Adapt the CNN example for MNIST digit classfication from Notebook 3A. 
Feel free to play around with the model architecture and see how the training time/performance changes, but to begin, try the following:

Image ->  
convolution (32 3x3 filters) -> nonlinearity (ReLU) ->  
convolution (32 3x3 filters) -> nonlinearity (ReLU) -> (2x2 max pool) ->  
convolution (64 3x3 filters) -> nonlinearity (ReLU) ->  
convolution (64 3x3 filters) -> nonlinearity (ReLU) -> (2x2 max pool) -> flatten ->
fully connected (256 hidden units) -> nonlinearity (ReLU) ->  
fully connected (10 hidden units) -> softmax 

Note: The CNN model might take a while to train. Depending on your machine, you might expect this to take up to half an hour. If you see your validation performance start to plateau, you can kill the training.

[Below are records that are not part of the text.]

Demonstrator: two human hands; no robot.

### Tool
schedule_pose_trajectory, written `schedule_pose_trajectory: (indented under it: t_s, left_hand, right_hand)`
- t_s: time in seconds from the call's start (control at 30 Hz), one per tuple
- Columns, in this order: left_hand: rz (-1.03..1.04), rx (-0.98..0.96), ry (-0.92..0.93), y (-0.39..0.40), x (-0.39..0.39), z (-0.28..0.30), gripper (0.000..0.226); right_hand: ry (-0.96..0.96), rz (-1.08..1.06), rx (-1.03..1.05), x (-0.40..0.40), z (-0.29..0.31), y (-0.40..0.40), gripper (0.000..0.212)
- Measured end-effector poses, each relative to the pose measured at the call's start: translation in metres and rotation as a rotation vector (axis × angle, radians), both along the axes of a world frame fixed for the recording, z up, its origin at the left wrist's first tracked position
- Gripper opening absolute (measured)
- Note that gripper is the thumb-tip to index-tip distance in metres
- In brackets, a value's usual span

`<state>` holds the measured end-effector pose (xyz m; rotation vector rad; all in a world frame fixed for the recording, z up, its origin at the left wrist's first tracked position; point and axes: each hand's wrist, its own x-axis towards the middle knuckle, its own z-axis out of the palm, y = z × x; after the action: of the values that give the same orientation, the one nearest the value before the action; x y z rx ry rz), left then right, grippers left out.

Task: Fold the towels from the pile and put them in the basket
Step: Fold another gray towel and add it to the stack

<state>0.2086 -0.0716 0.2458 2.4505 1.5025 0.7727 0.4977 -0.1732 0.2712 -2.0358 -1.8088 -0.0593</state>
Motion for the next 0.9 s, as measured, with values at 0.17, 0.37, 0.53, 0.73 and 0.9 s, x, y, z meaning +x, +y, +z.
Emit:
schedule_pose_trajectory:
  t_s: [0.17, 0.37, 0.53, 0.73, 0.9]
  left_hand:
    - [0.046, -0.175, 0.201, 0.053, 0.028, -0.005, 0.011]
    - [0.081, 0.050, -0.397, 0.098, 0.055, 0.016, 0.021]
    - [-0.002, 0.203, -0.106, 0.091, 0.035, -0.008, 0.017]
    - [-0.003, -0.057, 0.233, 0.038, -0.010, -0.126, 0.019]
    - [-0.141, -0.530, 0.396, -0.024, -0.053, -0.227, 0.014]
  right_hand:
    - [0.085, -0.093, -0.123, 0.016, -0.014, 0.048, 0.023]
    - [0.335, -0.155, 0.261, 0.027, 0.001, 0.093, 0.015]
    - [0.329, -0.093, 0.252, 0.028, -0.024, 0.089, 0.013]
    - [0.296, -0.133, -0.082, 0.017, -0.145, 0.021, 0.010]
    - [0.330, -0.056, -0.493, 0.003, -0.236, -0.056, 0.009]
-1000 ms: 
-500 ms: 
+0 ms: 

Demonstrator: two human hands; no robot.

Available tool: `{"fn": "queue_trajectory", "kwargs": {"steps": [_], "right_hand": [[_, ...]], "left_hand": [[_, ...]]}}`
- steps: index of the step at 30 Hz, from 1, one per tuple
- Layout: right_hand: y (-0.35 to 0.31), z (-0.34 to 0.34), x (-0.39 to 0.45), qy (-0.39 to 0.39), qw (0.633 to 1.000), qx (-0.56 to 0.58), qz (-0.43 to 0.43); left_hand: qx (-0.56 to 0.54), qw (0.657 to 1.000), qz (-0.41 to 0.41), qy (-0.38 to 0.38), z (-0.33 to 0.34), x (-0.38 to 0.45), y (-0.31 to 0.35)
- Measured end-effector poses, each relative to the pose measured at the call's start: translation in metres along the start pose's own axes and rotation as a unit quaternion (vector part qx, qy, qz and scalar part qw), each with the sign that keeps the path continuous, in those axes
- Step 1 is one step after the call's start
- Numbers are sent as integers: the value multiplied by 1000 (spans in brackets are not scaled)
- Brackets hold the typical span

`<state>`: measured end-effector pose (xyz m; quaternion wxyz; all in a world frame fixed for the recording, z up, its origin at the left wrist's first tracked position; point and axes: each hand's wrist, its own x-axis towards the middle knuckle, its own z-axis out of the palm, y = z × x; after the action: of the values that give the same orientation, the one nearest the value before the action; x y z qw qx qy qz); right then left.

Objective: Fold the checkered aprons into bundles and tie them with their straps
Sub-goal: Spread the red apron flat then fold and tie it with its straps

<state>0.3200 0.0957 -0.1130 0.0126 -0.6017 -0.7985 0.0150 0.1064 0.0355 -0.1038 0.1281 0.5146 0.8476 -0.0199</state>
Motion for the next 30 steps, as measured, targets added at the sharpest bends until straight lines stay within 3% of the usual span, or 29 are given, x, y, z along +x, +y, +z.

original: $5 \times 5$ convolution -> $2 \times 2$ max pool -> $5 \times 5$ convolution -> $2 \times 2$ max pool -> fully connected to $\mathbb R^{256}$ -> fully connected to $\mathbb R^{10}$ (prediction)

In [1]:
### YOUR CODE HERE ###
import numpy as np
import torch
import torch.nn as nn
import torch.nn.functional as F
from torchvision import datasets, transforms
from tqdm.notebook import tqdm, trange

class MNIST_CNN(nn.Module):
    
    def __init__(self):
        super().__init__()
        self.conv1_1 = nn.Conv2d(1, 32, kernel_size=3, padding=1) # 1 input channels for RGB images, 32 output channels
        self.conv1_2 = nn.Conv2d(32, 32, kernel_size=3, padding=1)
        self.conv2_1 = nn.Conv2d(32, 64, kernel_size=3, padding=1)
        self.conv2_2 = nn.Conv2d(64, 64, kernel_size=3, padding=1)
        
        # Flatten -> fully connected layers
        # The input to the first fully connected layer will be 64 * 7 * 7 = 3136 features
        self.fc1 = nn.Linear(64 * 7 * 7, 256) # 64 channels * 7 height * 7 width, NMIST images are standardly 28x28 pixels in grayscale
        self.fc2 = nn.Linear(256, 10) 

        # self.conv1 = nn.Conv2d(1, 32, kernel_size=5, padding=2)
        # self.conv2 = nn.Conv2d(32, 64, kernel_size=5, padding=2)
        # self.fc1 = nn.Linear(7*7*64, 256)
        # self.fc2 = nn.Linear(256, 10)
        
    def forward(self, x):
        # First Block
        x = F.relu(self.conv1_1(x))
        x = F.relu(self.conv1_2(x))
        x = F.max_pool2d(x, kernel_size=2)

        # Second Block
        x = F.relu(self.conv2_1(x))
        x = F.relu(self.conv2_2(x))
        x = F.max_pool2d(x, kernel_size=2)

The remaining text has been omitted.